Assignment: Examine the material below. Gather every line in which the string "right" appears.
***** Data segment *****
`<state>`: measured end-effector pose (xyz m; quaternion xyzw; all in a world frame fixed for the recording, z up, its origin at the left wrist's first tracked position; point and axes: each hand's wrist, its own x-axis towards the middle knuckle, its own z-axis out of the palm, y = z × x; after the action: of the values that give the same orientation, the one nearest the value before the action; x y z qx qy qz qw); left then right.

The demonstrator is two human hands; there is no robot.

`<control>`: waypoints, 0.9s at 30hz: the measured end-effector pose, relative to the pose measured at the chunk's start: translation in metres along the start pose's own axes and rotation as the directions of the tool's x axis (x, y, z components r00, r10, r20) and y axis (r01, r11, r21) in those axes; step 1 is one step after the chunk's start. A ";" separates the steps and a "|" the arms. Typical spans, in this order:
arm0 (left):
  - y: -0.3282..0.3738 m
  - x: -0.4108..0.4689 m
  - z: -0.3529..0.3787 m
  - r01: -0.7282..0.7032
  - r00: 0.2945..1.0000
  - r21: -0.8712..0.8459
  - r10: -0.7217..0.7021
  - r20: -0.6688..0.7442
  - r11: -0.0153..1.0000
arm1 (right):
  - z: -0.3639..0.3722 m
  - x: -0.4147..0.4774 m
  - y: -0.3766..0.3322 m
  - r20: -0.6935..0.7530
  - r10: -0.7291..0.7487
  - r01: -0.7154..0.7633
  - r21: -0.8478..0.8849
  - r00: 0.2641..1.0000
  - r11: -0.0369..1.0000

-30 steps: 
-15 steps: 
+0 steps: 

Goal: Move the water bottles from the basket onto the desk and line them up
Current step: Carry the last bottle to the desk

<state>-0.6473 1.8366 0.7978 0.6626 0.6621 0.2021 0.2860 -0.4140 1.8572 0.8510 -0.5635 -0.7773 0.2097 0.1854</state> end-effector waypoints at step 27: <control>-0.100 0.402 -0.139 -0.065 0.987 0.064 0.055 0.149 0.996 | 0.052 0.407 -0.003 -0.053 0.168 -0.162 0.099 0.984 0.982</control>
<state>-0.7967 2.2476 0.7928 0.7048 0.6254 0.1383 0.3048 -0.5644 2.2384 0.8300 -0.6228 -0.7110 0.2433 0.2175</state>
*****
Reply:
`<state>`: measured end-effector pose (xyz m; quaternion xyzw; all in a world frame fixed for the recording, z up, its origin at the left wrist's first tracked position; point and axes: each hand's wrist, its own x-axis towards the middle knuckle, its own z-axis out of the palm, y = z × x; after the action: of the values that give the same orientation, the one nearest the value before the action; x y z qx qy qz qw); left then right.
arm1 (right):

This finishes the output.